Сидели молча. Ждали. Не торопясь дымили Брежнев с Черненко. Фурцева вот дёргалась. То левую ногу на правую закинет, то правую на левую. Понятно. Хрущёв был человеком, который вытащил её на самый верх. Он же правда и слегка назад задвинул. А не мели языком чего попало. Все понимали, что она так высоко поднялась не за способности, нужна была женщина, разбавить чисто мужскую компанию. Но ведь у этой медали есть и вторая сторона. Ведь разбавили не Ивановой и не Либерманшей какой. Разбавили Фурцевой, что-то было в ней не такое, как в Либерманше. Фанатизм, беззаветная вера в Ленинскую партию, в коммунизм. Напротив спокойно листал блокнот Алексей Косыгин, делая в нём пометки. Дописывая иногда, что-то важное для страны.
Николай Викторович Подгорный сидел, прикрыв глаза и чуть шевеля губами, сам с собой перешёптывался. С боку, как бедный родственник пристроился новенький.
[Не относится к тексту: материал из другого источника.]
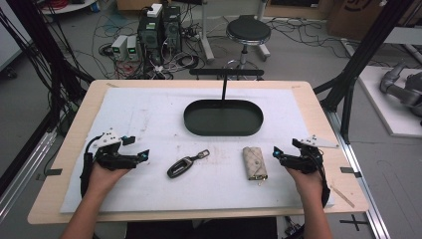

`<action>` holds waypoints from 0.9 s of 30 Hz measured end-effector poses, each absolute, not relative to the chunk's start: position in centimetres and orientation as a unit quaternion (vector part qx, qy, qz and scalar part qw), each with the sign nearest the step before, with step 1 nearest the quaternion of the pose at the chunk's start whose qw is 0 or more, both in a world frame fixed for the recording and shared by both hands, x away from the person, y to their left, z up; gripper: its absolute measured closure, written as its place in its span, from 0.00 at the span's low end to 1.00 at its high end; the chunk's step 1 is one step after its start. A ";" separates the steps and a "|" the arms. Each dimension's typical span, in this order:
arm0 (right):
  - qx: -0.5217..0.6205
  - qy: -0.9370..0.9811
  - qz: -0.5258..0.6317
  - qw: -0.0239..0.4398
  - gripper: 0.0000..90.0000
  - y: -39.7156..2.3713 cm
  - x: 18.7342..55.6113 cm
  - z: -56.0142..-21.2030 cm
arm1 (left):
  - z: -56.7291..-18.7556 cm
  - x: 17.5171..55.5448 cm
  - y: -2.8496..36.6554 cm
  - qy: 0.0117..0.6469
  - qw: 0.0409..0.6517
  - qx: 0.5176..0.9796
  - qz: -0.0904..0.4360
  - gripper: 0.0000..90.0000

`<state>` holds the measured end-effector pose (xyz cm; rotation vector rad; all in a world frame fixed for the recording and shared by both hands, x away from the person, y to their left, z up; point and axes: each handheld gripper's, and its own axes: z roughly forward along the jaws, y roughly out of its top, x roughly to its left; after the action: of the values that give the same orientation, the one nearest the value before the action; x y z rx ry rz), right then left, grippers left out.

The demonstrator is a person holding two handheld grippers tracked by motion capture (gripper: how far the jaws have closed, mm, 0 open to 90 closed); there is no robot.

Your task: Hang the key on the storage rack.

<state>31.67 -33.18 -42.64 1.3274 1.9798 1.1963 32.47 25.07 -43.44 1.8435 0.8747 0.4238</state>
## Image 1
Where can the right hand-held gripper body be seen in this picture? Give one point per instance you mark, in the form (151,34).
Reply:
(307,161)

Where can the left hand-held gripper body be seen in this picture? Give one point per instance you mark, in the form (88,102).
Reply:
(111,158)

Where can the beige key case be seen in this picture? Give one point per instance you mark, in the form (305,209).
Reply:
(254,162)

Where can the black car key fob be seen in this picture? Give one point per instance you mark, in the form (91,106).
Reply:
(180,166)

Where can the black oval tray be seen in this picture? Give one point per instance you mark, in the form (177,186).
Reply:
(223,119)

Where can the person's left hand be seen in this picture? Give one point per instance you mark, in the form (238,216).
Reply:
(103,181)

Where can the person's right hand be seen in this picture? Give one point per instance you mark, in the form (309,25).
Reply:
(308,186)

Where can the black tape strip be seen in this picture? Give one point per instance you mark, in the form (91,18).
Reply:
(350,171)

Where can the thin wooden stick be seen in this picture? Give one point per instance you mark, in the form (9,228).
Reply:
(341,196)

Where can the white table mat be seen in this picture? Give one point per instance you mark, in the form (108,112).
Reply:
(205,192)

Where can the black tape cross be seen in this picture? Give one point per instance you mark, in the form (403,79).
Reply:
(354,222)

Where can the white floor platform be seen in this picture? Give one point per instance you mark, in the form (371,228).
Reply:
(381,109)

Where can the person's dark clothing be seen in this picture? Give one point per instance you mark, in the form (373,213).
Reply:
(199,229)

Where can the white power supply unit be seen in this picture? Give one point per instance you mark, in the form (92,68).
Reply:
(132,48)
(119,46)

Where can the black T-shaped stand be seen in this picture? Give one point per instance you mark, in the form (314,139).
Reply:
(225,72)

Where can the black computer tower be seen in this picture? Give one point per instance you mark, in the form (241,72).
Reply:
(171,30)
(150,38)

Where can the white power strip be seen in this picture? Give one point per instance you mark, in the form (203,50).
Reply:
(349,46)

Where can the black round stool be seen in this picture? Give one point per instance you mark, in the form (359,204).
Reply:
(248,29)

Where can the white desk leg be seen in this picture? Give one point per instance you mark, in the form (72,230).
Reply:
(206,36)

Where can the white box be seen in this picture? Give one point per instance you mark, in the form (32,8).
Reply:
(154,10)

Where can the cardboard box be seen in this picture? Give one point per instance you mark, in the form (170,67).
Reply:
(358,16)

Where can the white round table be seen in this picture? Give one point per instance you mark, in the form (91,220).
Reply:
(66,7)

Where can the aluminium rail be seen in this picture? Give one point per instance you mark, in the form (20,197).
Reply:
(23,169)
(368,199)

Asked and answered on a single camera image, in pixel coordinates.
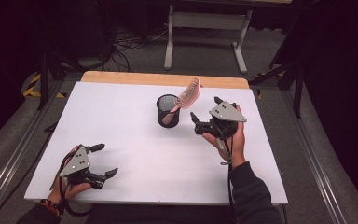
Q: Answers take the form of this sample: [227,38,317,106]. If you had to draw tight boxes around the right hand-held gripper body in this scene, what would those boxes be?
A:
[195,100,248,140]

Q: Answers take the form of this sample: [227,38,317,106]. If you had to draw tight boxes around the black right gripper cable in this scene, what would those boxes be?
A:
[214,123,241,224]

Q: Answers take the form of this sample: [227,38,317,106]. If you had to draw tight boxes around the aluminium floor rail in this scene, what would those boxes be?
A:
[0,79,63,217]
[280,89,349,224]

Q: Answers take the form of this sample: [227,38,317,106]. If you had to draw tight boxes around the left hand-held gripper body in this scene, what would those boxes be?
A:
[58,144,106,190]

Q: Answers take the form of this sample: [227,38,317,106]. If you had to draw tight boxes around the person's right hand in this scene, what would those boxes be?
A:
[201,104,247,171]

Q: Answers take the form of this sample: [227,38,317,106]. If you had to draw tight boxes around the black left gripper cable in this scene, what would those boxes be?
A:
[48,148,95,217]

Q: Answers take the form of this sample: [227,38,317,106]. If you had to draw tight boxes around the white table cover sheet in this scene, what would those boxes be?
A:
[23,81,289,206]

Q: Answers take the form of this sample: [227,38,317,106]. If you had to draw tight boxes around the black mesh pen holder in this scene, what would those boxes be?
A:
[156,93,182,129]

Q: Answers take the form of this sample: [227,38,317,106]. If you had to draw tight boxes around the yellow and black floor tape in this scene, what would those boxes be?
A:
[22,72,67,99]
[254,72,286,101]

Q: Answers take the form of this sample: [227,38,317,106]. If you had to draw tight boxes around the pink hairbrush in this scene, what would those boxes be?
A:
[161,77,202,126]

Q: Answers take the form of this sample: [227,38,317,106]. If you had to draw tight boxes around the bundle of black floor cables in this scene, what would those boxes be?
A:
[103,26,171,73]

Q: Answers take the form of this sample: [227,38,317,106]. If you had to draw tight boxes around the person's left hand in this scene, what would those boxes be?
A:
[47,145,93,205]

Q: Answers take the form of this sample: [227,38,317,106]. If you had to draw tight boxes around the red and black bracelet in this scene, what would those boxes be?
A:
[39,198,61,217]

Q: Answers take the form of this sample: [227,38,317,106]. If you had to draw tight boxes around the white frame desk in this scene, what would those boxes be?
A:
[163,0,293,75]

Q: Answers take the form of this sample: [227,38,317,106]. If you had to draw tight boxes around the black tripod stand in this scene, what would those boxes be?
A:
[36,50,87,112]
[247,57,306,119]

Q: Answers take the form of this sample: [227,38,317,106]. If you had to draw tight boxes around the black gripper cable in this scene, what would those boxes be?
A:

Пельше всего год как вошёл в эту компанию.
Потом это назовут малым Брежневским Политбюро. Сталин на XIX съезде КПСС предложил переименовать в Президиум ЦК КПСС вместе с переименованием партии. Предложил — переименовали. А Брежнев на XXIII съезде КПСС 1966 года решил вернуть старое название. Солиднее звучит. Решил, и опять переименовали, в Политбюро ЦК КПСС.
Ждали Семичастного. Председателя КГБ. Владимир Ефимович не опаздывал. Собрались чуть раньше. Думали, может, что другое обсудить ещё надо, но Брежнев сидел и молча выкуривал одну сигарету «Новость» за другой.
С появлением генерала в полной парадной форме все оживились. Брежнев с Черненко загасили сигареты.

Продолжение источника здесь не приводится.